Literature search and screening results

The initial search yielded 4236 articles, which decreased to 1926 after eliminating duplicates. Out of these, 2310 articles were excluded based on the inclusion criteria, leaving 187 articles for full-text screening. Following this assessment, 176 articles lacking sufficient information, including unrelated titles and abstracts (n = 141), animal studies (n = 26), and review articles (n = 9), were excluded. Consequently, 11 studies meeting all inclusion criteria were included in the meta-analysis and systematic review. The search process and study selection are visually depicted in Fig. 1, utilizing the PRISMA flow diagram.

Fig. 1.

PRISMA flow diagram of study selection, showing records identified, screened, excluded, and included in the final meta-analysis

Study characteristics

Overall, 11 studies, with 851 participants (425 cases and 426 controls), were included. The included studies were published between 2013 and 2024. The follow-up period ranged from 1 to 12 months.The age range of participants encompassed individuals aged 52.64 to 72.49 years. The included cases’ imaging K-L scale ranged from grade I to IV. The studies were conducted across various countries, including Brazil [24], Italy [25, 26], India [27, 28], Iran [29–31], Ukraine [32], Australia [33], and the USA [34]. The control groups received interventions such as hyaluronic acid (HA), normal saline (NS), corticosteroids, or prolotherapy.

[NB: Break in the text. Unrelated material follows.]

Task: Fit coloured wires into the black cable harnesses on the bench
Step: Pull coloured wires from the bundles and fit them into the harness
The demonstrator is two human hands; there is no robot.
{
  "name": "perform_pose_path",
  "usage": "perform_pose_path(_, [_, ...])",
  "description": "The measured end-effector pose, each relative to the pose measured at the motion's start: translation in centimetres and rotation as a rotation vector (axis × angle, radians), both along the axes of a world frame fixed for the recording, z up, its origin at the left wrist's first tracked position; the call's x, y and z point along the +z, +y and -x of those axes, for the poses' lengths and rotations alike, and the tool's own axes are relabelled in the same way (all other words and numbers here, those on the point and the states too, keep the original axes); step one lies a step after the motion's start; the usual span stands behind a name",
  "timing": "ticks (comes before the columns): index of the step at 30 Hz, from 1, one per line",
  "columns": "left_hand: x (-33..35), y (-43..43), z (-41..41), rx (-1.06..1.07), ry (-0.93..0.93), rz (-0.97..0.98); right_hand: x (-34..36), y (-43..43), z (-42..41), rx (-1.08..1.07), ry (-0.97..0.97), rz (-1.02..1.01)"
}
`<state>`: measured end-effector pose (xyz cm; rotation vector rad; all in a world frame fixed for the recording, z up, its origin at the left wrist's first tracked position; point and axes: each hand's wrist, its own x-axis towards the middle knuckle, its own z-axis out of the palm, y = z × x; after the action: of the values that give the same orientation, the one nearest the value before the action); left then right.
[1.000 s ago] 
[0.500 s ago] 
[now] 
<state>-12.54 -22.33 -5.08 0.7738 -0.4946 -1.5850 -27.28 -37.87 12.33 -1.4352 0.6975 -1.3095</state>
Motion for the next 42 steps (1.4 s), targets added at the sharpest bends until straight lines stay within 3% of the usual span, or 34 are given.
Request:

Table 1 summarizes the characteristics of the nine studies included in the meta-analysis and systematic review.

Table 1.

Characteristic of included studies in meta-analysis and systematic review

Studies	Country	Experimental/Control	Age (Mean ± SD)	BMI (kg/m 2)	Dose(ml/day)	K-L Grade		Patientes	Clinical Indicators	Follow-up (months)
Dório et al. 2021 [24]	Brazil	20/21	64.45	27.95	3.2		II, III	Primary Knee OA	KOOS, WOMAC, VAS	1,3, 6
Di Sante et al. 2016 [25]	Italy	21/22	72.49	NR	3		I, II, III	Primary Hip OA	WOMAC, VAS	1,6
Ghai et al. 2019 [27]	India	10/10	49.26	NR	8		I, II	Primary Bilateral knee OA	WOMAC, VAS	1, 3, 6
Nouri et al. 2022 [29]	Iran	35/35	59.57	27.67	5		II, III	Primary Hip OA	WOMAC, VAS	2,6
Bennell et al. 2021 [33]	Australia	144/144	61.9	29.3	5		II, III	Primary Knee OA	KOOS	2,12
Rahimzadeh et al. 2018 [31]	Iran	21/21	64.9	28.45	7		I, II	Primary Knee OA	WOMAC, VAS	1, 2, 6
Baria et al. 2022 [34]	USA	30/28	54	31	5.1		I, II, III	primary and posttraumatic Knee OA	KOOS	1, 3, 6
Raeissadat et al. 2021 [30]	Iran	52/49	57	27.43	NR		II, III	Primary Knee OA	WOMAC, VAS	2, 6, 12
Patel et al.2013 [28]	India	25/26	52.64	26.01	8		I, II	Primary Bilateral knee OA	VAS	1, 3, 6
Mirco Lo Presti et al. 2024 [26]	Italy	35/40	39.3	24.5	5		I	patients after simple meniscus tear OA	KOOS	6
Havryliuk et al. 2019 [32]	Ukraine	32/30	37.72	NR	4		I, II	Post-Traumatic Knee OA	VAS, KOOS	12

PRP Platelet-rich plasma, HA Hyaluronic acid, NS Normal saline, Cort Corticosteroid, PRL Prolother‐ apy, WOMAC Western Ontario and McMaster Universities Osteoarthritis Index score, KOOS Knee Osteoarthritis Outcome Score, VAS Visual Analog Scale, IOCS International Osteoarthritis Committee Score, 20 MW test: the 20‐meter‐walk test, IKDC International knee Documentation Committee, 20 MW test: The 20‐meter‐walk test, ROM Ranges of motions, DB‐RCT Double‐blind randomized control trial, BMI Body mass index, K‐L Kellgrenand Lawrence grading scale, NR Not report, AE Adverse Events

Results of systematic review

Among the studies assessing post-traumatic osteoarthritis, Havryliuk et al. (2019) provided detailed VAS outcomes over a 48-week follow-up period. A total of 62 participants—32 receiving PRP and 30 receiving standard conservative management—underwent three intra-articular PRP injections. In the PRP group, the baseline VAS score was 4.56 (SD = 0.27), decreasing markedly to 1.21 (SD = 0.25) at the final assessment, corresponding to a mean reduction of − 3.35 (SD = 0.17). In contrast, the control group showed only a modest reduction, from 4.63 (SD = 0.28) to 3.73 (SD = 0.21), yielding a mean change of − 0.90 (SD = 0.17). Each PRP administration consisted of 4 mL of autologous product, and all participants had clinically confirmed post-traumatic osteoarthritis [32].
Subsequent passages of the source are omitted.